Zhang Menghao, Uddin K M Shihab, Li Shuying, Zhu Quing
Electrical and System Engineering Department, Washington University in St. Louis, 1 Brooking Dr, St. Louis, MO 63130, USA.
Biomedical Engineering Department, Washington University in St. Louis, 1 Brooking Dr, St. Louis, MO 63130, USA.
Biomed Opt Express. 2020 May 28;11(6):3331-3345. doi: 10.1364/BOE.388816. eCollection 2020 Jun 1.
Ultrasound (US)-guided diffuse optical tomography (DOT) is a promising non-invasive functional imaging technique for diagnosing breast cancer and monitoring breast cancer treatment response. However, because larger lesions are highly absorbing, reconstructions of these lesions using reflection geometry may exhibit light shadowing, which leads to inaccurate quantification of their deeper portions.

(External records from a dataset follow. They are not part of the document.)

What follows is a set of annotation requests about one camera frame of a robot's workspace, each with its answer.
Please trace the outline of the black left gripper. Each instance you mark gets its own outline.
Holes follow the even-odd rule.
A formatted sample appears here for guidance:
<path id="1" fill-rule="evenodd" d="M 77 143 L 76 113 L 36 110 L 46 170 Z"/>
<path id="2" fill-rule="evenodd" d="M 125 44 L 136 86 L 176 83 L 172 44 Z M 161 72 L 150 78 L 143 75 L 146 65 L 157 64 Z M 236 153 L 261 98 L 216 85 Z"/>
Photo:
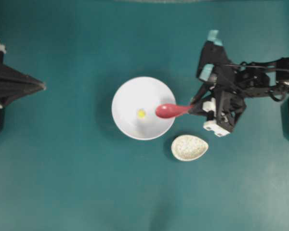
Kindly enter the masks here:
<path id="1" fill-rule="evenodd" d="M 0 79 L 25 84 L 0 84 L 0 132 L 3 129 L 5 116 L 3 106 L 8 106 L 15 100 L 46 89 L 44 82 L 4 65 L 5 53 L 5 46 L 0 44 Z"/>

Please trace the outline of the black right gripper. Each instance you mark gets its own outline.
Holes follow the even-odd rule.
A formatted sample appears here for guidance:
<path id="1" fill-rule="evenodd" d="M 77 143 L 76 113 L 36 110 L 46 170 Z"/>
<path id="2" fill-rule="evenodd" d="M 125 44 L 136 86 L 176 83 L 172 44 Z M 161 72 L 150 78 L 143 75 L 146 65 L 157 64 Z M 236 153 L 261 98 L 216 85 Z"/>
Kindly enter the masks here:
<path id="1" fill-rule="evenodd" d="M 233 132 L 246 109 L 245 98 L 265 97 L 270 77 L 253 67 L 206 64 L 202 69 L 204 83 L 192 98 L 190 115 L 207 115 L 204 129 L 218 137 Z M 202 98 L 207 91 L 210 96 Z"/>

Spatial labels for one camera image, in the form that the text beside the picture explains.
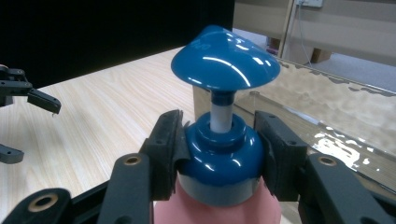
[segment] wooden table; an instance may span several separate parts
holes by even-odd
[[[105,182],[115,160],[138,151],[162,113],[181,109],[184,121],[193,121],[191,85],[170,69],[177,51],[41,89],[61,101],[57,116],[24,97],[0,108],[0,143],[25,153],[20,163],[0,163],[0,220],[41,189],[75,197]]]

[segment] blue object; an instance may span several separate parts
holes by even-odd
[[[191,160],[180,166],[181,186],[201,203],[242,203],[258,187],[264,149],[260,137],[232,114],[233,97],[237,90],[275,79],[277,60],[239,35],[208,26],[175,56],[172,70],[191,85],[212,91],[211,112],[186,131]]]

Here we propose a depth-regularized reconstruction algorithm combined with a semi-automated interactive neural network (CNN) for depth-dependent reconstruction of absorption distribution. CNN segments co-registered US to extract both spatial and depth priors, and the depth-regularized algorithm incorporates these parameters into the reconstruction. Through simulation and phantom data, the proposed algorithm is shown to significantly improve the depth distribution of reconstructed absorption maps of large targets. Evaluated with 26 patients with larger breast lesions, the algorithm shows 2.4 to 3 times improvement in the top-to-bottom reconstructed homogeneity of the absorption maps for these lesions.

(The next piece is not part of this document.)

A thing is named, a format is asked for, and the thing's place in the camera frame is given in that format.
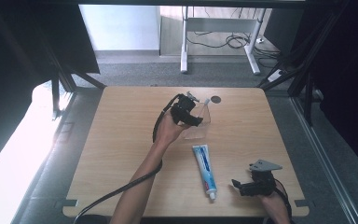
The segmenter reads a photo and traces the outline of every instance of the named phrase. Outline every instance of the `power strip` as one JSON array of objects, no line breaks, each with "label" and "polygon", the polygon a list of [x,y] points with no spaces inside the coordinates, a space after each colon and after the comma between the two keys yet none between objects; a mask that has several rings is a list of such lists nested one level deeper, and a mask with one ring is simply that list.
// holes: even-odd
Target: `power strip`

超声(US)引导下的漫射光学断层扫描(DOT)是一种很有前景的非侵入性功能成像技术,可用于诊断乳腺癌和监测乳腺癌治疗反应。然而,由于较大的病变吸收性很强,使用反射几何结构对这些病变进行重建可能会出现光阴影,这会导致对其深部区域的定量不准确。在此,我们提出一种深度正则化重建算法,结合半自动交互式神经网络(CNN),用于吸收分布的深度相关重建。CNN对配准后的超声进行分割,以提取空间和深度先验信息,深度正则化算法将这些参数纳入重建过程。通过模拟和体模数据表明,所提出的算法能显著改善大目标重建吸收图的深度分布。对26例患有较大乳腺病变的患者进行评估,该算法在这些病变吸收图的上下重建均匀性方面提高了2.4至3倍。